Plaintiff defaulted on the mortgage in 2007. Defendant, BAC Home Loan Servicing, LP ("BAC"), the current servicer of Plaintiff's mortgage, commenced foreclosure proceedings. A Notice of Default was filed on November 9, 2007 indicating that the amount due under the mortgage was $14,329.56. On March 5, 2008, a Notice of Trustee's Sale was filed. A second Notice of Default was filed on May 15, 2009 which stated that the amount due under the mortgage was $64,735.08.
On July 20, 2009, Plaintiff sent to BAC what she describes as a "Qualified Written Request" ("QWR") seeking information regarding her current ownership and a detailed accounting of the amounts allegedly due under the loan. BAC has yet to respond to the QWR, which it received on July 24, 2009.
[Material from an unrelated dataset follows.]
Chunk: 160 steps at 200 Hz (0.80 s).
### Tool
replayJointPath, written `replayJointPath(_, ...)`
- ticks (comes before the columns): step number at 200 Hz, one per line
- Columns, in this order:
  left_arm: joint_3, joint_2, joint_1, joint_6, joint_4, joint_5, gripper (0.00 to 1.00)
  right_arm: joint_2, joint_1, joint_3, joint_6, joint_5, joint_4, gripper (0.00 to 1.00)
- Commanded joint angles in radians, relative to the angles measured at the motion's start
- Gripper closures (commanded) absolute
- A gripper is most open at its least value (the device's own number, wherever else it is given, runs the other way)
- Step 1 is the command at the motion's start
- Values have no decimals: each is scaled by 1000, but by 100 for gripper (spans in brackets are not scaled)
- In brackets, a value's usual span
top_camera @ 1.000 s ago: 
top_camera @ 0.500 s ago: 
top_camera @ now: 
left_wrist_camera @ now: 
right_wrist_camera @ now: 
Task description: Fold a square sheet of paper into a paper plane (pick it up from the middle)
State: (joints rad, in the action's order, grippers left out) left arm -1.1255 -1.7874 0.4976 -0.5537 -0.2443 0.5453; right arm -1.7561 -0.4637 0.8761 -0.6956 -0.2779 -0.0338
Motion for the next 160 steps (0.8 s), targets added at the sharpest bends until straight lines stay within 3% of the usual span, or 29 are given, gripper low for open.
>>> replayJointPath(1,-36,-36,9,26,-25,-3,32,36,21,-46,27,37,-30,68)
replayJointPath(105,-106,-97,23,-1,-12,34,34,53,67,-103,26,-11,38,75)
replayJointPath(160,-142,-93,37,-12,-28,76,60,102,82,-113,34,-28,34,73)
Plaintiff filed her Complaint on February 16, 2010 alleging violations of numerous state and federal claims including:
(1) Wrongful Foreclosure; (2) Quiet Title; (3) Real Estate Settlement Procedures Act, 12 U.S.C. § 2605; (4) California Business and Processional Code § 17200, et seq.; (5) Intentional Infliction of Emotional Distress; (6) Void Contract; (7) To Void and Cancel Deed of Trust; (8) California Civil Code § 2923.5; and
(9) Unfair Debt Collection Practices under the Federal Fair Debt Collection Practices Act, 15 U.S.C. § 1692, et seq.
On March 15, 2010, Plaintiff filed a voluntary petition under Chapter 7 of the federal bankruptcy laws. (Pl.'s Mot. to Stay 2.) On July 19, 2010, this Court directed the parties to provide simultaneous briefing on the status of "Plaintiff's Chapter 7 Bankruptcy Proceedings, any pending or forthcoming stays, and how such matters apply in this case." (ECF No. 16.) As indicated in parties' supplemental briefing, on June 9, 2010, the trustee in Plaintiff's bankruptcy action filed a Report of Abandonment of Real Property, including the subject property in this civil suit. (Defs.' Supplemental Br. Exh. 1.) The Bankruptcy Court subsequently entered an order approving the report filed by the trustee and terminated the bankruptcy case on July 6, 2010.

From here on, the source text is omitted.